The main hypothesis in this work is: since concepts involved in the analysis of communication systems are abstract, experimenting with Software Defined Radios (SDRs) will improve the learning curve.

SDRs are small USB devices with an antenna that can acquire the signals present in the air, that is, they can be adjusted to demodulate the signals at a given carrier frequency and provide the corresponding base-band digital samples. These samples can afterwards be processed in a standard Personal Computer (PC). Whereas simple SDRs can be used only as receivers, more sophisticated SDRs can do both tasks, i.e. they can also transmit. The pedagogical side is that available open-source software tools, like GNURadio used in this work, allow to easily program the receiver/transmitter (by block-based coding) and visualize the involved signals at each point in the diagram, both in time and frequency domain. Seven different schemes have been considered and provided to the students:
i) FM radio receiver;
ii) analog band-pass system;
iii) visualization of analytical and base-band equivalent signals;
iv) analog pass-band system;
v) AM receiver;
vi) digital band-pass system (2 versions) and
vii) digital pass-band systems.

With the first scheme, students check the SDR system and realize that it works by listening local FM stations while they look at the spectrum to identify the different senders and frequencies. The second scheme lets the students experiment (both visually and listening to a transmission in loop mode) concepts such as attenuation, distortion or Signal to Noise Ratio (SNR). The third and fourth scheme work the essential topics in pass-band transmissions, that is modulation/demodulation and the signals involved. With the fifth scheme, the students take the FM receiver and modify it to listen to an AM transmission. Finally, with the last two schemes the students can look at the signals involved in digital transmissions and experiment with practical measurements such as eye diagrams or received signal constellations. The main goal of the sessions was to motivate the students. As a representative example, a challenge was posed in the AM session. Using their knowledge of the AM spectrum shape (from previous lectures), the students were asked to find the hidden signal among FM signals and listen to it.

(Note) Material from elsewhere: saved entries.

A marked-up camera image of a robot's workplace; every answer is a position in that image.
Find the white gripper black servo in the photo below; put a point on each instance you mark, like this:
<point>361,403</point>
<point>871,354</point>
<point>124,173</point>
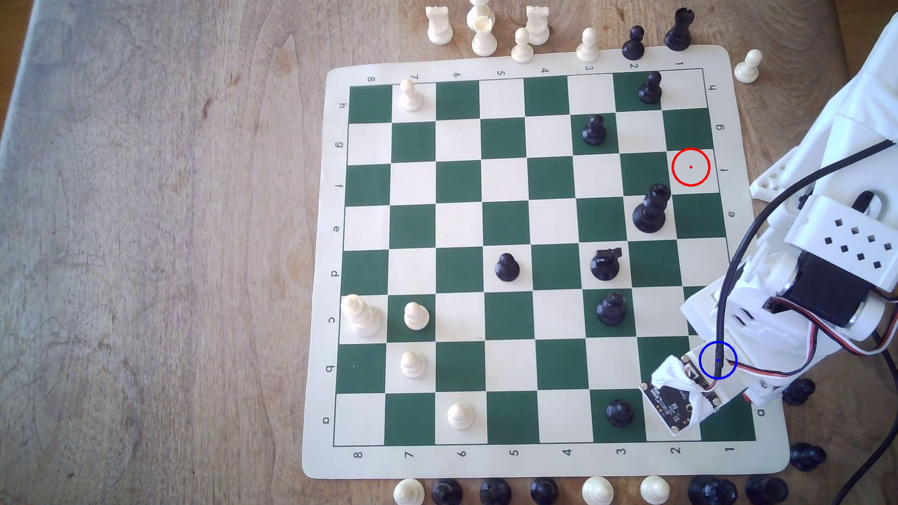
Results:
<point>767,392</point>

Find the white chess pawn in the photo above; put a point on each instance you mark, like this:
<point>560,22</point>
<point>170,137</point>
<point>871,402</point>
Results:
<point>410,96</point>
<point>412,363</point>
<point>416,315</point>
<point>587,45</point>
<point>522,45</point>
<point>748,65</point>
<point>460,415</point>

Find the tall white chess piece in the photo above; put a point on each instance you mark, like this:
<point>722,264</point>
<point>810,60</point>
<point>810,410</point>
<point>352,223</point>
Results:
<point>360,314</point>

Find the black pawn on c3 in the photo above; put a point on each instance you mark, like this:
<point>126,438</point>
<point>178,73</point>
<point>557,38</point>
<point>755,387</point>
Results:
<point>611,308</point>

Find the black chess piece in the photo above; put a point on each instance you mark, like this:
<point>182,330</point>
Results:
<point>712,489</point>
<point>494,491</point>
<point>766,489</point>
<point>447,492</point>
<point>798,391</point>
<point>544,491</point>
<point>807,456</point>

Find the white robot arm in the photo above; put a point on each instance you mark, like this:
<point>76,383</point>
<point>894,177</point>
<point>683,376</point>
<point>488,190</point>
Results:
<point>863,105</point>

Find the green and white chess mat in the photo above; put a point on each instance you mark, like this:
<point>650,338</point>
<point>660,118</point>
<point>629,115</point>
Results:
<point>456,231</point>

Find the black chess pawn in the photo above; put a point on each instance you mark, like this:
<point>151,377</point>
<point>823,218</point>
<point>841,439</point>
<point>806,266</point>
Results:
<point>633,43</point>
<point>619,412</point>
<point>594,130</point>
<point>649,88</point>
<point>506,266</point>

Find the taped wrist camera circuit board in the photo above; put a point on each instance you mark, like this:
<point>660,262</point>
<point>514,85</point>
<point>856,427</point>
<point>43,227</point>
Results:
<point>673,403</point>

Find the black chess rook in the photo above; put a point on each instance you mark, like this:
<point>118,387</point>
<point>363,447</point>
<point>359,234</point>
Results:
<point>679,29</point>

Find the black rook on d3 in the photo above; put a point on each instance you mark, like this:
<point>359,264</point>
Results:
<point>605,263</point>

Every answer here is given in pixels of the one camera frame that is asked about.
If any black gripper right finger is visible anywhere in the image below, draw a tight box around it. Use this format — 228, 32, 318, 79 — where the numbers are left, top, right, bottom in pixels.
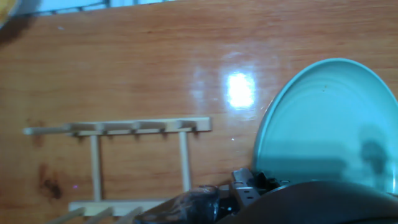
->
229, 167, 280, 208

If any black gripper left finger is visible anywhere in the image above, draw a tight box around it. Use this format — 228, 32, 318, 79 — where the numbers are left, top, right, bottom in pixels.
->
133, 185, 220, 224

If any glossy brown wooden board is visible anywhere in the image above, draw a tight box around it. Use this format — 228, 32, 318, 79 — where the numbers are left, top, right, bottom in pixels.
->
0, 0, 398, 224

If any white paper sheet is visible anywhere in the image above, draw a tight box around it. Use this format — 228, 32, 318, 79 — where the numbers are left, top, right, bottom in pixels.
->
18, 0, 109, 15

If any light green dish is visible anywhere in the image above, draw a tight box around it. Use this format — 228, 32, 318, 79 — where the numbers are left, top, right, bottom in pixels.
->
251, 57, 398, 195

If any wooden peg dish rack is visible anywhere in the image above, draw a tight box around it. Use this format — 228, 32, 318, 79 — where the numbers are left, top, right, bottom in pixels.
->
23, 116, 213, 224

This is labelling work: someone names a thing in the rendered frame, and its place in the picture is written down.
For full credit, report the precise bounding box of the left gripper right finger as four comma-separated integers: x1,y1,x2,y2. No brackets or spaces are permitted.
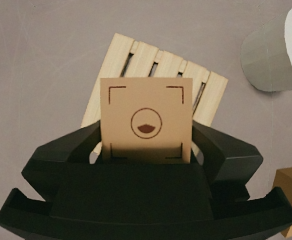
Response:
191,119,264,190

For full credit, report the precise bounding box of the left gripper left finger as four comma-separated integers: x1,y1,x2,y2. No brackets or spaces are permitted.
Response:
30,119,102,163

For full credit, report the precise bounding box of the small wooden pallet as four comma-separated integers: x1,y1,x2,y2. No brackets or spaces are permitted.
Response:
80,33,228,129

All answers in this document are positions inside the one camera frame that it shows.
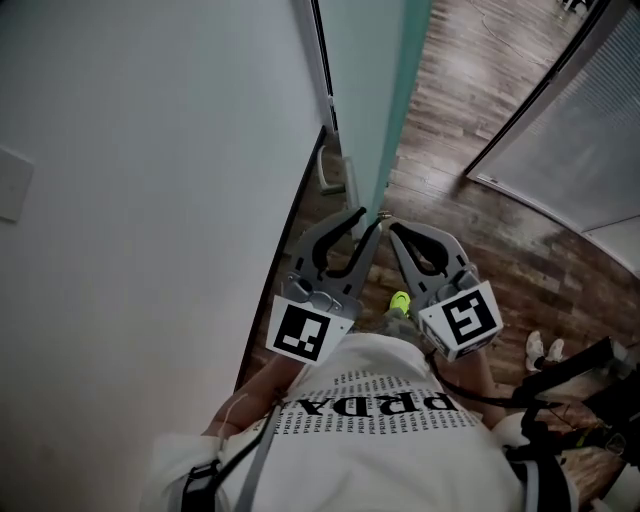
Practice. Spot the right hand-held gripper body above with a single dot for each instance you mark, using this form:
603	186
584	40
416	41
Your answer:
465	320

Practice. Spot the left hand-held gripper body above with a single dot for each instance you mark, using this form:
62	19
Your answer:
300	332

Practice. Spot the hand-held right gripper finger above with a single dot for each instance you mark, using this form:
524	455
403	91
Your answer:
412	280
450	247

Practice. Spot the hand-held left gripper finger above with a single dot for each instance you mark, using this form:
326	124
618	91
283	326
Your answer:
310	245
365	270

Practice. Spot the frosted glass door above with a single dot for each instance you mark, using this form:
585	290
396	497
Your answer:
370	90

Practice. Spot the person's left forearm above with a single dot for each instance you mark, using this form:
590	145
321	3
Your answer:
260	395

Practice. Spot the person's right forearm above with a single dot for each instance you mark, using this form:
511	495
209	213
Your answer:
475	375

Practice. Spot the person's right neon shoe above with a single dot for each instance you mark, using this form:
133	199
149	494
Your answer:
400	301

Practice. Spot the camouflage trousers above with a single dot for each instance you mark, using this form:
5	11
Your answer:
402	325

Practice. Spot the black harness pack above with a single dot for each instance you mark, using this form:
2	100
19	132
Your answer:
575	390

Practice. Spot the white printed t-shirt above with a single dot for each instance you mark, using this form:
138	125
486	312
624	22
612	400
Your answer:
370	460

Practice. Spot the glass partition with blinds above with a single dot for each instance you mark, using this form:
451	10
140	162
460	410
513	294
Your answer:
575	140

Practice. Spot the white wall switch plate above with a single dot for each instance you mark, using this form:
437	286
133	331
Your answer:
15	185

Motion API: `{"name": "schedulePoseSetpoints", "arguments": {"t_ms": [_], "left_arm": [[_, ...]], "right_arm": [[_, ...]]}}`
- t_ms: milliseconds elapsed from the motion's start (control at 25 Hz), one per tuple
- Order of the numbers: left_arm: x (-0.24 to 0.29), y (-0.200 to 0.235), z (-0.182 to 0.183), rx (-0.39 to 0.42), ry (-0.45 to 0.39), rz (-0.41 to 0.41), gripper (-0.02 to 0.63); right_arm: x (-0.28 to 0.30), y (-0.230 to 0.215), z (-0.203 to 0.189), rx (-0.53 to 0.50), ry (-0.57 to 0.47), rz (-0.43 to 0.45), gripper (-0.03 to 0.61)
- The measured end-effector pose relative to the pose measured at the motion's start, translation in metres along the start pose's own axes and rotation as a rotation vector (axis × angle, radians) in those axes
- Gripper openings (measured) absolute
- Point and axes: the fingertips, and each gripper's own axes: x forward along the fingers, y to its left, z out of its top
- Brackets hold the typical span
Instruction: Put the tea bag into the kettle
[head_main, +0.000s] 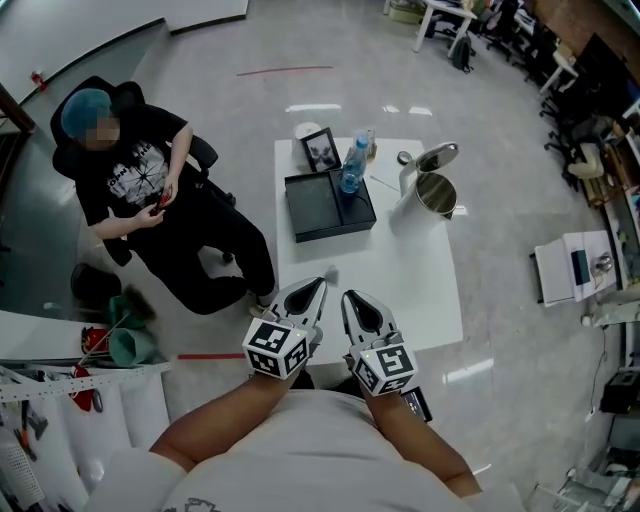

Our initiative was evaluated with a survey, where 127 out of 225 students (56%) participated. We asked to rate between 1 and 5 the following questions:
Q1) SDR sessions helped in understanding the subject;
Q2) I would like to have more SDR sessions;
Q3) SDR sessions were useful to see the applicability of the subject.

Results obtained are as follows: a mean of 3,65 (1,12 sd) for Q1, 3,75 (1,17 sd) for Q2 and 3,99 (1,12 sd). In summary, the students were satisfied with the initiative and agreed that it reinforced the lectures.

Keywords: SDR, communications, experimental learning.